## [Task objective]
Return the entire listing, word for word.

## [Data segment]
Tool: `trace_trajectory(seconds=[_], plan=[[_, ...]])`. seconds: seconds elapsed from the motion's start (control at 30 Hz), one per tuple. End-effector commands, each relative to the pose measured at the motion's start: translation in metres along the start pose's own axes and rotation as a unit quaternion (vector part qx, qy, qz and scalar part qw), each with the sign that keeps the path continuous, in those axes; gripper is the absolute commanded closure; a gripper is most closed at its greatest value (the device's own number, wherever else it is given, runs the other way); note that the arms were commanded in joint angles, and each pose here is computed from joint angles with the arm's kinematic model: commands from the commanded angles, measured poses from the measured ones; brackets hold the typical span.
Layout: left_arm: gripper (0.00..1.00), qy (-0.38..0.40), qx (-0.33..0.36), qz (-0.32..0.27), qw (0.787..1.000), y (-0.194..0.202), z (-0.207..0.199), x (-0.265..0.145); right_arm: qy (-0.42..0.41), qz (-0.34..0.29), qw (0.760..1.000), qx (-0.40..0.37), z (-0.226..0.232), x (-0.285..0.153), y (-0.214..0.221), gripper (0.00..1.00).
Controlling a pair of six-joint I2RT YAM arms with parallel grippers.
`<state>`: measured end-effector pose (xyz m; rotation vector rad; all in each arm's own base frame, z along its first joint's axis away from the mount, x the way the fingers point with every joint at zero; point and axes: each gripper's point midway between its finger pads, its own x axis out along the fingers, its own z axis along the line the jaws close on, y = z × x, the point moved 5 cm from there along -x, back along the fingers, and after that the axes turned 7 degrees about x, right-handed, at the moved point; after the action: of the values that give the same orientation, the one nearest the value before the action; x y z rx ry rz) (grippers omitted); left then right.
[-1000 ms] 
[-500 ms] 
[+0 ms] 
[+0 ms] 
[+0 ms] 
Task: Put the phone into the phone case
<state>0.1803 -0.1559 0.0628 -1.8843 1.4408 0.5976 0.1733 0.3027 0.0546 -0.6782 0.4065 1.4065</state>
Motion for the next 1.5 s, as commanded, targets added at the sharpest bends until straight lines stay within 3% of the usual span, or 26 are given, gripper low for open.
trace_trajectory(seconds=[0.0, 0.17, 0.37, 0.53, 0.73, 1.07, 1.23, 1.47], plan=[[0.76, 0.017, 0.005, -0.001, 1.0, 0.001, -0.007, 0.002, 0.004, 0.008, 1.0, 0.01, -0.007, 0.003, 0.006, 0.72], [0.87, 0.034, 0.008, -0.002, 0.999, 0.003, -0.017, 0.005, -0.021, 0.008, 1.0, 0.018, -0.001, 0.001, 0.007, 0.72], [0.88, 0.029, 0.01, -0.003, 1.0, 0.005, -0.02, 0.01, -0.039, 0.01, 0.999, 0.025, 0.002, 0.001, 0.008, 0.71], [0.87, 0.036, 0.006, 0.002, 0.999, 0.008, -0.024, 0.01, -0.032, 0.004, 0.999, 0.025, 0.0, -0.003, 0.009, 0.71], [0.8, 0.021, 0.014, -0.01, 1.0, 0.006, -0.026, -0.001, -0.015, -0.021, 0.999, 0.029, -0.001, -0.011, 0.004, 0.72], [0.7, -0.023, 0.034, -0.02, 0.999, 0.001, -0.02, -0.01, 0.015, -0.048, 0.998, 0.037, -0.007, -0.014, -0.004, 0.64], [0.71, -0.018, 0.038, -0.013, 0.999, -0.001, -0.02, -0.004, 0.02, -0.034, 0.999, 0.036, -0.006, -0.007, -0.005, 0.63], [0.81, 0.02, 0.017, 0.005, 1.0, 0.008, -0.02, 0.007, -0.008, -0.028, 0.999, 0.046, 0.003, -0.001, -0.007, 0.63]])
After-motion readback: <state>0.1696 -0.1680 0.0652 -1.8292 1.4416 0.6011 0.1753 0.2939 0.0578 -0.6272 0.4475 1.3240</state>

## [Exercise response]
Tool: `trace_trajectory(seconds=[_], plan=[[_, ...]])`. seconds: seconds elapsed from the motion's start (control at 30 Hz), one per tuple. End-effector commands, each relative to the pose measured at the motion's start: translation in metres along the start pose's own axes and rotation as a unit quaternion (vector part qx, qy, qz and scalar part qw), each with the sign that keeps the path continuous, in those axes; gripper is the absolute commanded closure; a gripper is most closed at its greatest value (the device's own number, wherever else it is given, runs the other way); note that the arms were commanded in joint angles, and each pose here is computed from joint angles with the arm's kinematic model: commands from the commanded angles, measured poses from the measured ones; brackets hold the typical span.
Layout: left_arm: gripper (0.00..1.00), qy (-0.38..0.40), qx (-0.33..0.36), qz (-0.32..0.27), qw (0.787..1.000), y (-0.194..0.202), z (-0.207..0.199), x (-0.265..0.145); right_arm: qy (-0.42..0.41), qz (-0.34..0.29), qw (0.760..1.000), qx (-0.40..0.37), z (-0.226..0.232), x (-0.285..0.153), y (-0.214..0.221), gripper (0.00..1.00).
Controlling a pair of six-joint I2RT YAM arms with parallel grippers.
`<state>`: measured end-effector pose (xyz m; rotation vector rad; all in each arm's own base frame, z along its first joint's axis away from the mount, x the way the fingers point with every joint at zero; point and axes: each gripper's point midway between its finger pads, its own x axis out along the fingers, its own z axis along the line the jaws close on, y = z × x, the point moved 5 cm from there along -x, back along the fingers, and after that the axes turned 7 degrees about x, right-handed, at the moved point; after the action: of the values that give the same orientation, the one nearest the value before the action; x y z rx ry rz) (grippers omitted); left then right.
[-1000 ms] 
[-500 ms] 
[+0 ms] 
[+0 ms] 
[+0 ms] 
Task: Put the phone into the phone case
<state>0.1803 -0.1559 0.0628 -1.8843 1.4408 0.5976 0.1733 0.3027 0.0546 -0.6782 0.4065 1.4065</state>
Motion for the next 1.5 s, as commanded, targets added at the sharpest bends until straight lines stay within 3% of the usual span, or 26 are given, gripper low for open.
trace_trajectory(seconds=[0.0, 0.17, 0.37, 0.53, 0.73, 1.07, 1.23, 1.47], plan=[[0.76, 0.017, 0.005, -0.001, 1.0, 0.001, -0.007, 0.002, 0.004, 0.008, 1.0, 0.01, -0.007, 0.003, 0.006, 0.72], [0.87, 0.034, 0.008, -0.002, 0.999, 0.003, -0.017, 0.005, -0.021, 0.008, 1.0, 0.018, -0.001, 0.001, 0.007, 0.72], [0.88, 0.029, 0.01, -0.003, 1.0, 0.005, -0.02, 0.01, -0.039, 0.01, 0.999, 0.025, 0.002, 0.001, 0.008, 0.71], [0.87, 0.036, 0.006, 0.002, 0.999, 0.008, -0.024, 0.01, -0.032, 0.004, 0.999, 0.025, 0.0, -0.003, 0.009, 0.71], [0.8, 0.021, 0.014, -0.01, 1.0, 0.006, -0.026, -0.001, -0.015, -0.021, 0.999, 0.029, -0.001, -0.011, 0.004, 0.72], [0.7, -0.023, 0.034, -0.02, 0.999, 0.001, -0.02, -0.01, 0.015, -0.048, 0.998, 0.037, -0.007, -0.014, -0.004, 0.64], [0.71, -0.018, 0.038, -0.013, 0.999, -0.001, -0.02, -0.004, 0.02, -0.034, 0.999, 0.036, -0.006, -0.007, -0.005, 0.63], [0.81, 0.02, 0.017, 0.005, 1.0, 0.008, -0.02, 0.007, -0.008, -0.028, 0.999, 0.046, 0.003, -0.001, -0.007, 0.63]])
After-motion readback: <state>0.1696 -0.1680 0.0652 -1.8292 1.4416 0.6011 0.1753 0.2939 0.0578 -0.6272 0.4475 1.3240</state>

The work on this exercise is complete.